Required action: Every record must be repeated precisely as it stands.

Records supplied:

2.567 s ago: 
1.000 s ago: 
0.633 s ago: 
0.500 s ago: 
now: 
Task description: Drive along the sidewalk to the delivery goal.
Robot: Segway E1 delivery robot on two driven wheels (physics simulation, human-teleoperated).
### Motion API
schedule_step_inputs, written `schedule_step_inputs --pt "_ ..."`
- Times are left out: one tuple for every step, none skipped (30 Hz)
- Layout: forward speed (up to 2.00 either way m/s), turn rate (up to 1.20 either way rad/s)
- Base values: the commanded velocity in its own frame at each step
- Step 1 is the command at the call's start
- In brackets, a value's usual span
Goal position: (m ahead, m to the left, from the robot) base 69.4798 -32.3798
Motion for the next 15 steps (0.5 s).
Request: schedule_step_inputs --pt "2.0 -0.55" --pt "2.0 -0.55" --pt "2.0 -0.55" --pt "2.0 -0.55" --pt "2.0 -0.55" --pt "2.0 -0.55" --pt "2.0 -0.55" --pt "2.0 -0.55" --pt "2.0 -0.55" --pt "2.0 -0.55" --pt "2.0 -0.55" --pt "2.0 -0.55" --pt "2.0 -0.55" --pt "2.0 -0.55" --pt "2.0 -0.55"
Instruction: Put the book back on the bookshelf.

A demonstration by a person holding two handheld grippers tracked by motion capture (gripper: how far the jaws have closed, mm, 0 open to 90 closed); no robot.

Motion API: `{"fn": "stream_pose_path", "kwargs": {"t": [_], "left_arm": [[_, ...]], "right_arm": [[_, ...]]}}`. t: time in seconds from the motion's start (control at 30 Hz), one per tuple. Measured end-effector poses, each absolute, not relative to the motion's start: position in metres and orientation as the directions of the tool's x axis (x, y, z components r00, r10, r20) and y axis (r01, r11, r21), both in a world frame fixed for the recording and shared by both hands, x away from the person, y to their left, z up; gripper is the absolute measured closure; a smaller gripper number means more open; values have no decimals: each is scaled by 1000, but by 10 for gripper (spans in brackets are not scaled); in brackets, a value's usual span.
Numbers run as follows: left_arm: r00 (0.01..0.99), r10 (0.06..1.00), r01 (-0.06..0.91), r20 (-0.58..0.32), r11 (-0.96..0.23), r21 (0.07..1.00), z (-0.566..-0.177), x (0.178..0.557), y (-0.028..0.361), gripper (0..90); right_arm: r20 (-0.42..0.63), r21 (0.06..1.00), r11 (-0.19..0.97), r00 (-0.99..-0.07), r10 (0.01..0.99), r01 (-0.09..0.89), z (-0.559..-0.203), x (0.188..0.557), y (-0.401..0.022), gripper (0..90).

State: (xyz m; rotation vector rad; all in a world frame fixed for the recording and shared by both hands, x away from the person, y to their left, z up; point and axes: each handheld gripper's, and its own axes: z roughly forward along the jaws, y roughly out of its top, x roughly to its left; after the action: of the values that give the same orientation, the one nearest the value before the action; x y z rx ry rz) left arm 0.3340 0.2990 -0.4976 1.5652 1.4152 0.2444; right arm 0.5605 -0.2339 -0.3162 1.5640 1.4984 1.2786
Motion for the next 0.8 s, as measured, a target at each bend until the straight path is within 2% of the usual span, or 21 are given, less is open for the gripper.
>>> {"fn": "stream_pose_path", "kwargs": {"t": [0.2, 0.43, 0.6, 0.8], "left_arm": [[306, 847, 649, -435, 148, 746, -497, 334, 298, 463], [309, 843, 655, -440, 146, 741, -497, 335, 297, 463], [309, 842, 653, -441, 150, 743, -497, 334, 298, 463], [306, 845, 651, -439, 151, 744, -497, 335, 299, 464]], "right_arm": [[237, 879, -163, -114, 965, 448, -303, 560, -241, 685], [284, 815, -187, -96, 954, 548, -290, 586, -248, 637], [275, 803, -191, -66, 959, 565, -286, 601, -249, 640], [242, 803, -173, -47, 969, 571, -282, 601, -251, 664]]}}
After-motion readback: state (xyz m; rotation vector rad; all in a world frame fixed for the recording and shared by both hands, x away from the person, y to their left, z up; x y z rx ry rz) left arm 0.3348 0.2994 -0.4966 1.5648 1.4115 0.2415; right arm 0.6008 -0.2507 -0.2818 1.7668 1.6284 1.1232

Solution to this task:
2.567 s ago: 
1.000 s ago: 
0.633 s ago: 
0.500 s ago: 
now: 
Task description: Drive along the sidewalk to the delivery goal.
Robot: Segway E1 delivery robot on two driven wheels (physics simulation, human-teleoperated).
### Motion API
schedule_step_inputs, written `schedule_step_inputs --pt "_ ..."`
- Times are left out: one tuple for every step, none skipped (30 Hz)
- Layout: forward speed (up to 2.00 either way m/s), turn rate (up to 1.20 either way rad/s)
- Base values: the commanded velocity in its own frame at each step
- Step 1 is the command at the call's start
- In brackets, a value's usual span
Goal position: (m ahead, m to the left, from the robot) base 69.4798 -32.3798
Motion for the next 15 steps (0.5 s).
Request: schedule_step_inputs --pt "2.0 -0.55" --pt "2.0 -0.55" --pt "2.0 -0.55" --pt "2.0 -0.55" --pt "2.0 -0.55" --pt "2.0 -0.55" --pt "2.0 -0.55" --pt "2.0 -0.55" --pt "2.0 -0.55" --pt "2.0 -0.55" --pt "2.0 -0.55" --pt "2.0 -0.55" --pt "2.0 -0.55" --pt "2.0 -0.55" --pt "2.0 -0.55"
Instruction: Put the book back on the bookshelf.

A demonstration by a person holding two handheld grippers tracked by motion capture (gripper: how far the jaws have closed, mm, 0 open to 90 closed); no robot.

Motion API: `{"fn": "stream_pose_path", "kwargs": {"t": [_], "left_arm": [[_, ...]], "right_arm": [[_, ...]]}}`. t: time in seconds from the motion's start (control at 30 Hz), one per tuple. Measured end-effector poses, each absolute, not relative to the motion's start: position in metres and orientation as the directions of the tool's x axis (x, y, z components r00, r10, r20) and y axis (r01, r11, r21), both in a world frame fixed for the recording and shared by both hands, x away from the person, y to their left, z up; gripper is the absolute measured closure; a smaller gripper number means more open; values have no decimals: each is scaled by 1000, but by 10 for gripper (spans in brackets are not scaled); in brackets, a value's usual span.
Numbers run as follows: left_arm: r00 (0.01..0.99), r10 (0.06..1.00), r01 (-0.06..0.91), r20 (-0.58..0.32), r11 (-0.96..0.23), r21 (0.07..1.00), z (-0.566..-0.177), x (0.178..0.557), y (-0.028..0.361), gripper (0..90); right_arm: r20 (-0.42..0.63), r21 (0.06..1.00), r11 (-0.19..0.97), r00 (-0.99..-0.07), r10 (0.01..0.99), r01 (-0.09..0.89), z (-0.559..-0.203), x (0.188..0.557), y (-0.401..0.022), gripper (0..90).

State: (xyz m; rotation vector rad; all in a world frame fixed for the recording and shared by both hands, x away from the person, y to their left, z up; point and axes: each handheld gripper's, and its own axes: z roughly forward along the jaws, y roughly out of its top, x roughly to its left; after the action: of the values that give the same orientation, the one nearest the value before the action; x y z rx ry rz) left arm 0.3340 0.2990 -0.4976 1.5652 1.4152 0.2444; right arm 0.5605 -0.2339 -0.3162 1.5640 1.4984 1.2786
Motion for the next 0.8 s, as measured, a target at each bend until the straight path is within 2% of the usual span, or 21 are given, less is open for the gripper.
>>> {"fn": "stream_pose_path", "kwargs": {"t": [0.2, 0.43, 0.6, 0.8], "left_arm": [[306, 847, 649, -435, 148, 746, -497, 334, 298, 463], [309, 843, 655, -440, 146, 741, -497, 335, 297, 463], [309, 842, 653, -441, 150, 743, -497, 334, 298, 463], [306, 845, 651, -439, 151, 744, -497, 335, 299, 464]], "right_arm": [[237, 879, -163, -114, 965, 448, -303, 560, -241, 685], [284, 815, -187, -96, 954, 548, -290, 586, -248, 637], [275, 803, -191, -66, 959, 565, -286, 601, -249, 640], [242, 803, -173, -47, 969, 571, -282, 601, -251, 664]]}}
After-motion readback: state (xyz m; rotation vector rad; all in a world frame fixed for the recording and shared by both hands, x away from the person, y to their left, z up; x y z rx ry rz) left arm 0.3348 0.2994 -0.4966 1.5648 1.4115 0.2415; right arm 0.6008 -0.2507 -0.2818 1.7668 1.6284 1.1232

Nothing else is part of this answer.